=== Section Start ===

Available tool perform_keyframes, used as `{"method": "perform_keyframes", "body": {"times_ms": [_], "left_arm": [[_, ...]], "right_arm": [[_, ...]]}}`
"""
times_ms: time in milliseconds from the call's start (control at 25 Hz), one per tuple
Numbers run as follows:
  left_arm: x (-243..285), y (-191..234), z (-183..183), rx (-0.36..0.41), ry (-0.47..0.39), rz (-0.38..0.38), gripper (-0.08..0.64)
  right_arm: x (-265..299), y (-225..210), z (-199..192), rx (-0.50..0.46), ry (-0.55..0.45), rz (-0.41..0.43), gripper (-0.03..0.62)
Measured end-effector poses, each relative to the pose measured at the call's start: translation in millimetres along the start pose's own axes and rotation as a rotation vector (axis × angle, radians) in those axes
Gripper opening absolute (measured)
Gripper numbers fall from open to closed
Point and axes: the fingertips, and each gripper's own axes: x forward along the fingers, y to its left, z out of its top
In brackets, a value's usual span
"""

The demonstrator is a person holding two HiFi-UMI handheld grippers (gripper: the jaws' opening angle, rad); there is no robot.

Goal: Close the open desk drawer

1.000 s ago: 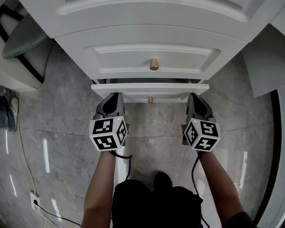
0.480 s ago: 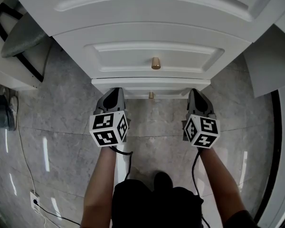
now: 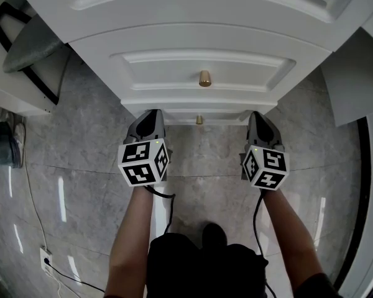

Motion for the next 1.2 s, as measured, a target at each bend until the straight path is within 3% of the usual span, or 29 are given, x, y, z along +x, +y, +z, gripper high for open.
{"method": "perform_keyframes", "body": {"times_ms": [520,1200], "left_arm": [[1,0,2,0.012,0.000,0.032,0.009],[-80,-17,38,0.078,-0.085,-0.007,0.009]], "right_arm": [[4,-1,5,0.001,0.004,0.006,0.005],[-82,36,64,-0.002,-0.122,0.136,0.005]]}}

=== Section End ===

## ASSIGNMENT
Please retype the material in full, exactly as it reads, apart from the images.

## SOLUTION TO THIS PROBLEM
Available tool perform_keyframes, used as `{"method": "perform_keyframes", "body": {"times_ms": [_], "left_arm": [[_, ...]], "right_arm": [[_, ...]]}}`
"""
times_ms: time in milliseconds from the call's start (control at 25 Hz), one per tuple
Numbers run as follows:
  left_arm: x (-243..285), y (-191..234), z (-183..183), rx (-0.36..0.41), ry (-0.47..0.39), rz (-0.38..0.38), gripper (-0.08..0.64)
  right_arm: x (-265..299), y (-225..210), z (-199..192), rx (-0.50..0.46), ry (-0.55..0.45), rz (-0.41..0.43), gripper (-0.03..0.62)
Measured end-effector poses, each relative to the pose measured at the call's start: translation in millimetres along the start pose's own axes and rotation as a rotation vector (axis × angle, radians) in those axes
Gripper opening absolute (measured)
Gripper numbers fall from open to closed
Point and axes: the fingertips, and each gripper's own axes: x forward along the fingers, y to its left, z out of its top
In brackets, a value's usual span
"""

The demonstrator is a person holding two HiFi-UMI handheld grippers (gripper: the jaws' opening angle, rad); there is no robot.

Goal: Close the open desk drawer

1.000 s ago: 
0.480 s ago: 
now: 

Motion for the next 1.2 s, as measured, a target at each bend until the straight path is within 3% of the usual span, or 29 are given, x, y, z along +x, +y, +z, gripper high for open.
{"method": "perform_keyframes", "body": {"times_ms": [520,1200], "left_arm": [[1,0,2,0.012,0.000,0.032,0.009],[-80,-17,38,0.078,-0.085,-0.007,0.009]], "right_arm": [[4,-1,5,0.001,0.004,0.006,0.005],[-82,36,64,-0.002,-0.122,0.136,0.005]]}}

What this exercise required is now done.